The liver lesions in jaundice-type and non-jaundice-type hepatitis differ only in severity, with the former potentially showing intrahepatic cholestasis.
II. Chronic Hepatitis
① Chronic persistent hepatitis resembles acute hepatitis but is milder, with intact lobular limiting plates. ② Chronic active hepatitis is more severe than acute hepatitis, often featuring piecemeal necrosis, destruction of the limiting plates, or bridging necrosis. In severe cases, liver lobules are destroyed, hepatocytes show irregular nodular hyperplasia, and collagen and fibrous tissue proliferate in the lobules and portal areas.
III. Severe Hepatitis
1. Acute severe hepatitis can be divided into two types:
(1)Necrotic type: Characterized by massive hepatocyte necrosis. The liver shrinks, hepatocytes dissolve and disappear, with only a few residual hepatocytes at the periphery of the lobules. Generally, there is no hepatocyte regeneration or fibrous tissue proliferation, but cholestasis is present in the remaining hepatocytes and small bile ducts.
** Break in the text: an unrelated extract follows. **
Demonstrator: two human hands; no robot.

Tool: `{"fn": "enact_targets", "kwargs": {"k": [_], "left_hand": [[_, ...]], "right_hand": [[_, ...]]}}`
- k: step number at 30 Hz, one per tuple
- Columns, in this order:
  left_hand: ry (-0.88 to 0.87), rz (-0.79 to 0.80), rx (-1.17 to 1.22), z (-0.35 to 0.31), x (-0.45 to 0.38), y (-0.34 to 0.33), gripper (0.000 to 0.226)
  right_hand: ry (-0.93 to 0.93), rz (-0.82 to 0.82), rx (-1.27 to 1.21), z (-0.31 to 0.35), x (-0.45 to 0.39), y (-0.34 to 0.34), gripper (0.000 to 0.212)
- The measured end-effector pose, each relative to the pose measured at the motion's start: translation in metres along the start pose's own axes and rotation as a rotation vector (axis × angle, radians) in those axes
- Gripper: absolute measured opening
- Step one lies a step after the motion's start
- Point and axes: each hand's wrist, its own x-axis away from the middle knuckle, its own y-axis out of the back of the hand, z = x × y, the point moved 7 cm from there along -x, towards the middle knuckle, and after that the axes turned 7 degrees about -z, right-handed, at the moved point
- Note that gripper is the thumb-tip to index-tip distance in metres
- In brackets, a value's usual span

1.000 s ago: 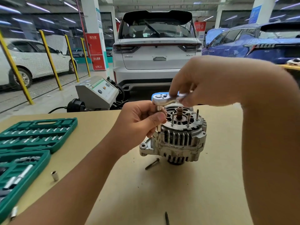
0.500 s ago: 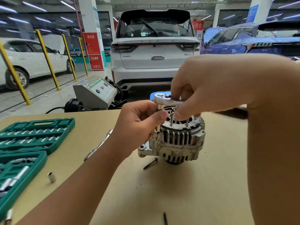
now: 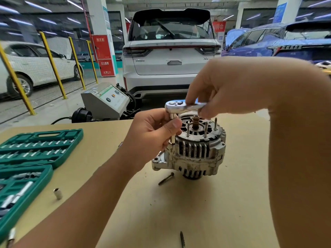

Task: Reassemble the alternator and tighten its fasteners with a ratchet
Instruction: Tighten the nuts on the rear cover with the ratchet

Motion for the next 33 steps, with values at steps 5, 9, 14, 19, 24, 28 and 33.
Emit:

(2)Edema type: The prominent feature is widespread, significant ballooning degeneration of hepatocytes, which compress each other, forming a "plant cell"-like appearance, along with focal hepatocyte necrosis.
2. Subacute severe hepatitis: Shows varying degrees of sub-massive or massive liver necrosis of different ages coexisting with nodular hepatocyte hyperplasia, along with connective tissue proliferation in the portal areas.
3. Chronic severe hepatitis: Occurs secondary to sub-massive or massive liver necrosis on the basis of chronic active hepatitis or post-hepatitis cirrhosis. It affects multiple liver lobules, with pseudolobule formation and severe distortion of liver tissue architecture.
bubble_chart Clinical Manifestations
The characteristics of HBV infection include diverse clinical manifestations and a long incubation period (approximately 45 to 160 days, with an average of 60 to 90 days).
1. Acute Hepatitis B The onset is slower than that of Hepatitis A.
(1) Jaundice Type Clinically, it can be divided into the pre-jaundice phase, jaundice phase, and convalescence stage, with the entire course lasting 2 to 4 months. Most patients experience gastrointestinal symptoms during the pre-jaundice phase, such as aversion to oily food, loss of appetite, nausea, vomiting, abdominal distension and fullness, and lack of strength. Some patients may have low-grade fever or serum sickness-like symptoms, such as arthralgia, urticaria, angioneurotic edema, and rash, which are more common than in Hepatitis A. The disease progression and outcome are similar to those of Hepatitis A, but a few patients may develop chronic hepatitis due to prolonged illness.
(2) Non-jaundice Type The clinical symptoms are mild or asymptomatic. Most cases are discovered during physical examinations or tests for other conditions, with only elevated ALT levels, and are prone to becoming chronic.
2. Cholestatic Type
Similar to Hepatitis A. It manifests as prolonged intrahepatic obstructive jaundice with mild gastrointestinal symptoms, hepatomegaly, and findings of intrahepatic obstructive jaundice, lasting for several months.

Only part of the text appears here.